►

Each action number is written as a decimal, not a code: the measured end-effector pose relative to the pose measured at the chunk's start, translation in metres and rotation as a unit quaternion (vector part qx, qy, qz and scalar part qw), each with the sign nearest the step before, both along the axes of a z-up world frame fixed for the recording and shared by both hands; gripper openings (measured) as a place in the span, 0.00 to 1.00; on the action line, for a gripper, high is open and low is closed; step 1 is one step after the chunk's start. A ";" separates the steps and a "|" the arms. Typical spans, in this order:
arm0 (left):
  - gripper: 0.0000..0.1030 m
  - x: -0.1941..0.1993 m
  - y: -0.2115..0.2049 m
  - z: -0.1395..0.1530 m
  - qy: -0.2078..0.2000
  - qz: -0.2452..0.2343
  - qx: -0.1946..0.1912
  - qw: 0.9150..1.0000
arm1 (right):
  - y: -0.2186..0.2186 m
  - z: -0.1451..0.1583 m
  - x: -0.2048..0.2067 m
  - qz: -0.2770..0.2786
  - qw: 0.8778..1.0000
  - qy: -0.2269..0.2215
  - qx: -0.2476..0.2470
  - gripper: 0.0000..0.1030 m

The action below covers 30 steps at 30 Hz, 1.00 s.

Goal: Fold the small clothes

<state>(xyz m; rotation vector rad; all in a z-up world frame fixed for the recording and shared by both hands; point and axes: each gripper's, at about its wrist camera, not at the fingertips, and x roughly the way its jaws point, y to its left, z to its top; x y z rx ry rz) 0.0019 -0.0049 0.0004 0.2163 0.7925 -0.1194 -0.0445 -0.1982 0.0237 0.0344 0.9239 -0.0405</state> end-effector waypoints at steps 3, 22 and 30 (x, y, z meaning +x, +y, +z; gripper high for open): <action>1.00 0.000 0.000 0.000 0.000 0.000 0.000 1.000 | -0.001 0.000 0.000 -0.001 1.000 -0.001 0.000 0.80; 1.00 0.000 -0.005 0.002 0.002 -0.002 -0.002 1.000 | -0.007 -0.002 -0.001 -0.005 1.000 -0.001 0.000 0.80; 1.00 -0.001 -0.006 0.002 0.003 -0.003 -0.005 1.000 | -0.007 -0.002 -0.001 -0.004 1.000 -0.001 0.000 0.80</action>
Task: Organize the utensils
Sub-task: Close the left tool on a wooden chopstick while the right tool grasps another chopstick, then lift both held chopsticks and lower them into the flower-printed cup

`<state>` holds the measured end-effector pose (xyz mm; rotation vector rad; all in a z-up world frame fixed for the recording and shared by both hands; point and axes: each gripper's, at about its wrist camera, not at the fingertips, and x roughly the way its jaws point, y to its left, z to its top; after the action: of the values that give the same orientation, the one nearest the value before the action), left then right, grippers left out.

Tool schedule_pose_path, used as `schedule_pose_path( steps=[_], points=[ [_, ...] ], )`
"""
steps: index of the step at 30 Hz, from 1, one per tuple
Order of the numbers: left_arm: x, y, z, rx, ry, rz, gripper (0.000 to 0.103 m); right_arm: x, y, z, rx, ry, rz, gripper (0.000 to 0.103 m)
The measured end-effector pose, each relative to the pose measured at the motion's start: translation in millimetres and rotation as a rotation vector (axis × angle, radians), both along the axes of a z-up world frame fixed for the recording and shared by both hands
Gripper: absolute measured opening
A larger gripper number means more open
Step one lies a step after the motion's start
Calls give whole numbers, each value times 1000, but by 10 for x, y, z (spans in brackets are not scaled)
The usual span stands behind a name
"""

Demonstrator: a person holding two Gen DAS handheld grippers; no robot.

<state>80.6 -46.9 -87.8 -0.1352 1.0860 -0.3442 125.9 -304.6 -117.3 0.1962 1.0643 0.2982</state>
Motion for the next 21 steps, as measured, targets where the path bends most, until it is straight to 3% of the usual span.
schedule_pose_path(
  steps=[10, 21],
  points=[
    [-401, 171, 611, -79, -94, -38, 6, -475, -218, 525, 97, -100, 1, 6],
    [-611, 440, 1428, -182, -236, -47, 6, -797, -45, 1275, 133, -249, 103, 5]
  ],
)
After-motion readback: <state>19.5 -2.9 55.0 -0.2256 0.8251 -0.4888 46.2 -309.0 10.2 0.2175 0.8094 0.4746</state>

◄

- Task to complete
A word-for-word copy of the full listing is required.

- Written answer
Each action number is written as a decimal, not a code: the measured end-effector pose relative to the pose measured at the chunk's start, translation in metres and rotation as a unit quaternion (vector part qx, qy, qz and scalar part qw), each with the sign nearest the step before, both along the axes of a z-up world frame fixed for the recording and shared by both hands; gripper openings (measured) as a place in the span, 0.00 to 1.00; on the action line, for a gripper, high is open and low is closed; step 1 is one step after the chunk's start. A ";" separates the steps and a "|" the arms. Typical spans, in this order:
arm0 (left):
  - gripper: 0.0000..0.1030 m
  - x: -0.1941..0.1993 m
  - y: -0.2115..0.2049 m
  - z: -0.1395..0.1530 m
  - qy: -0.2078..0.2000
  - qz: -0.2452..0.2343
  - qx: -0.1946..0.1912
  - qw: 0.9150..1.0000
arm1 (right):
  - y: -0.2186..0.2186 m
  - z: -0.1451..0.1583 m
  - x: -0.2048..0.2067 m
  - qz: -0.2770..0.2786
  - qw: 0.8778..1.0000
  - qy: -0.2269..0.2215
  - qx: -0.2476..0.2470
  - gripper: 0.0000..0.1030 m

The action below covers 30 steps at 30 Hz, 1.00 s.

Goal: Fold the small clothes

<state>(xyz m; rotation vector rad; all in a z-up world frame fixed for the recording and shared by both hands; point and axes: each gripper's, at about its wrist camera, not at the fingertips, and x roughly the way its jaws point, y to its left, z to its top; x y z rx ry rz) 0.0019 -0.0049 0.0004 0.2163 0.7925 -0.1194 -0.0445 -0.1982 0.0237 0.0344 0.9239 -0.0405</state> end-effector waypoints at steps 3, 22 and 30 (x, y, z meaning +x, +y, +z; gripper high for open): <action>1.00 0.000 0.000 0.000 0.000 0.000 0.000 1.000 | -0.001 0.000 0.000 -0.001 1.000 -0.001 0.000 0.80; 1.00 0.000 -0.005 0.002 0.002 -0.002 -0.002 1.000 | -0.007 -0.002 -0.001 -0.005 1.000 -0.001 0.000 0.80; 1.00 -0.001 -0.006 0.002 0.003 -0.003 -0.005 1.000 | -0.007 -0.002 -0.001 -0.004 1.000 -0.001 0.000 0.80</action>
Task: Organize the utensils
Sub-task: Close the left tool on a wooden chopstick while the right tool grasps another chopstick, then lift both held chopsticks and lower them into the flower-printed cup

`<state>` holds the measured end-effector pose (xyz mm; rotation vector rad; all in a z-up world frame fixed for the recording and shared by both hands; point and axes: each gripper's, at about its wrist camera, not at the fingertips, and x roughly the way its jaws point, y to its left, z to its top; after the action: of the values that give the same orientation, the one nearest the value before the action), left then right, grippers left out.

Tool schedule_pose_path, used as `schedule_pose_path( steps=[_], points=[ [_, ...] ], )`
"""
steps: index of the step at 30 Hz, from 1, one per tuple
Order of the numbers: left_arm: x, y, z, rx, ry, rz, gripper (0.000 to 0.103 m); right_arm: x, y, z, rx, ry, rz, gripper (0.000 to 0.103 m)
The measured end-effector pose, each relative to the pose measured at the motion's start: translation in millimetres and rotation as a rotation vector (axis × angle, radians), both along the axes of a z-up world frame fixed for the recording and shared by both hands
Gripper: absolute measured opening
A larger gripper number means more open
Step one lies a step after the motion's start
Calls give whole numbers, each value times 1000, but by 10 for x, y, z (spans in brackets are not scaled)
The usual span stands behind a name
"""

Demonstrator: a person holding two Gen DAS handheld grippers; no robot.

<state>80.6 -46.9 -87.8 -0.1352 1.0860 -0.3442 125.9 -304.6 -117.3 0.1962 1.0643 0.2982</state>
Motion for the next 21 steps, as measured, targets where the path bends most, until it is straight to 3% of the usual span.
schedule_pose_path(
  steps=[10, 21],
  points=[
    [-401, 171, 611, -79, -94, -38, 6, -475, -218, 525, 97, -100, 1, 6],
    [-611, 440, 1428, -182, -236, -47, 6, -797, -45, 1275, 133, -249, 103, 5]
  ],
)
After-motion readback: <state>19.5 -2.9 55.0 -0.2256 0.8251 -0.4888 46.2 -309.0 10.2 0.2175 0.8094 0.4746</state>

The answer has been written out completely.